Implement additional code to ‘Enriched’ glue job from Project 3 to produce trigger file in S3 for this pipeline to start
Assign your EC2 a ‘key:value’ pair tag for Systems Manager to find it when running remote commands on it
Program a data producer and load it on EC2 through a shared path that is mounted from local to EC2.
Create a role for producer to write data on Kinesis Data Stream and attach it to EC2
Create a folder in your S3 raw bucket and name it ‘from-firehouse’
Create Kinesis Data Stream
Create Kinesis Firehose
Install and configure Kinesis Agent for Windows on your EC2 to stream data from EC2 server into kinesis data stream and then to firehose delivery stream which will deliver data to S3 bucket in ‘from-firehouse’ folder. Run the agent
Create crawler to crawl streaming data from raw S3 bucket and create table metadata as a catalog
Create Lambda function to trigger crawler every time when new data is streamed and loaded in S3 raw bucket
Manually run the pipeline to produce data for next step - Dashboard
Create Quicksight dashboard to be updated through direct athena queries
Create an event based EventBridge rule to trigger execution of ‘producer.py’ file that in turn will trigger the entire data pipeline.

Actual Steps:

Add new code to ‘enriched’ glue job from Project 3 for trigger file

- From github link provided, under ‘Project 4’ download ‘producing_trgger_file.py’ and add it to existing script of ‘enriched’ glue job from previous project at the end of code

- Log in to the S3 console, inside the ‘Enriched’ bucket from Project 3 create folder ‘for_trigger_file’ by selecting the ‘Create folder’ button on the top right section, then giving it the mentioned name.

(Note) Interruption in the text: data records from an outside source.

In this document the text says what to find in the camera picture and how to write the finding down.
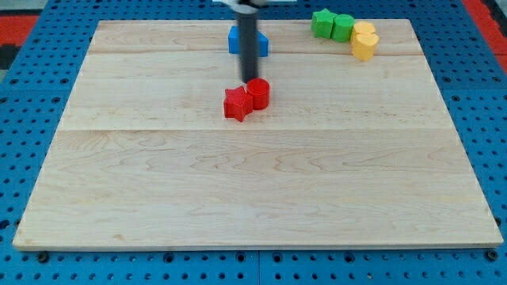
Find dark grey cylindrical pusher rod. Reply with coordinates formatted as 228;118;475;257
234;4;259;83

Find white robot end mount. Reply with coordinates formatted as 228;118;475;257
212;0;297;6

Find red cylinder block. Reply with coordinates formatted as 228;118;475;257
246;78;270;110

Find green star block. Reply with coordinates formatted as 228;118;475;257
311;9;337;39

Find red star block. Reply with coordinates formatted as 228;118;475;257
223;86;253;122

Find blue block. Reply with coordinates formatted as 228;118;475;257
227;25;269;57

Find green cylinder block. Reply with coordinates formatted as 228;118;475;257
331;14;355;43

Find yellow rear block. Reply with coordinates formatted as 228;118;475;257
350;21;376;44

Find yellow heart block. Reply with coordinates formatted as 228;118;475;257
352;33;379;61

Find light wooden board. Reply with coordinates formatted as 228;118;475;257
13;19;503;252

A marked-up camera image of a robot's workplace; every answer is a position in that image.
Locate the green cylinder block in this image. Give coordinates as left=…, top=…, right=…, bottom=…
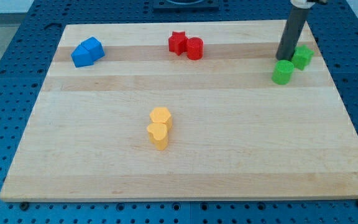
left=272, top=60, right=295, bottom=85

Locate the green star block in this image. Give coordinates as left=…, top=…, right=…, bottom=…
left=291, top=45, right=314, bottom=70

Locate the red star block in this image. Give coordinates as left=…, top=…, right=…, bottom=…
left=168, top=31, right=188, bottom=55

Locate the wooden board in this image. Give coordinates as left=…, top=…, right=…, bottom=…
left=0, top=20, right=358, bottom=202

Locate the yellow hexagon block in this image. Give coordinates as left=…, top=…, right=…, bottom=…
left=149, top=107, right=173, bottom=130

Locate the yellow heart block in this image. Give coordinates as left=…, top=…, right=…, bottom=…
left=147, top=123, right=169, bottom=151

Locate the red cylinder block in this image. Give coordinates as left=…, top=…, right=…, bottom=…
left=186, top=37, right=204, bottom=60

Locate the blue cube block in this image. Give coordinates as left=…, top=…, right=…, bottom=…
left=81, top=37, right=105, bottom=61

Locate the blue pentagon block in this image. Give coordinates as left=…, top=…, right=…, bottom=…
left=71, top=45, right=94, bottom=68

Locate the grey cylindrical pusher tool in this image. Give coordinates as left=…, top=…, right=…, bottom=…
left=275, top=0, right=315, bottom=60

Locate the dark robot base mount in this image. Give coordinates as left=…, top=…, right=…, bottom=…
left=152, top=0, right=219, bottom=12

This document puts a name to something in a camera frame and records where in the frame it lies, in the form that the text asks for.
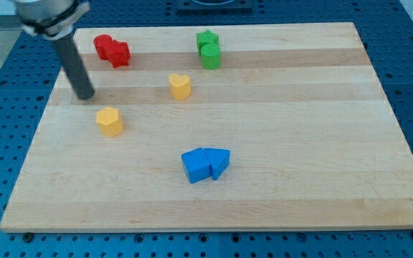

Switch to EC2 console, select your EC2 created during project 3, under ‘Actions’ select ‘Instance settings’ and choose ‘Manage tags’. Click on ‘Add new tag’, enter a name for ‘key’ and ‘value’ fields and click on save.
Get producer and load it onto EC2 mounted shared path from local

- From the github link provided, under ‘Project 4’ download file ‘producer.py’, edit it and add your redshift cluster connection strings where indicated and table name. Since you already came here after finishing Project 3, you already have a Redshift cluster with a loaded table - ‘911 calls’ file in it. (If you have not gone through Project 3, you will not be able to continue). Once your edited producer, save it and copy it into path in your local machine that is mounted on your EC2 Windows instance that you created in Project 3 and it will be accessible on your remote server

Create a role for producer to write data on Kinesis Data Stream and attach it to EC2

- From github link provided, under ‘Project 4’ download file ‘ec2_kinesis_role_policy.json’

- Log in to the IAM console on aws, select ‘Roles’ on the left pane. Click on ‘Create role’. Under common use cases select ‘EC2’ and on the next screen select ‘Create policy’. Now switch to the ‘JSON’ tab and paste the code from the file downloaded from github and click next twice. On review page give your role name ‘kinesis_role’ and click on ‘Create policy’

- Switch to EC2 console, select your windows instance created in Project 3, and from right top select ‘Actions’. From the list select ‘Security’ and then ‘Modify IAM role’. In new screen from drop-down list select ‘kinesis_role’ created earlier and click on ‘Update role’

Create a folder in your S3 raw bucket and name it ‘from-firehouse’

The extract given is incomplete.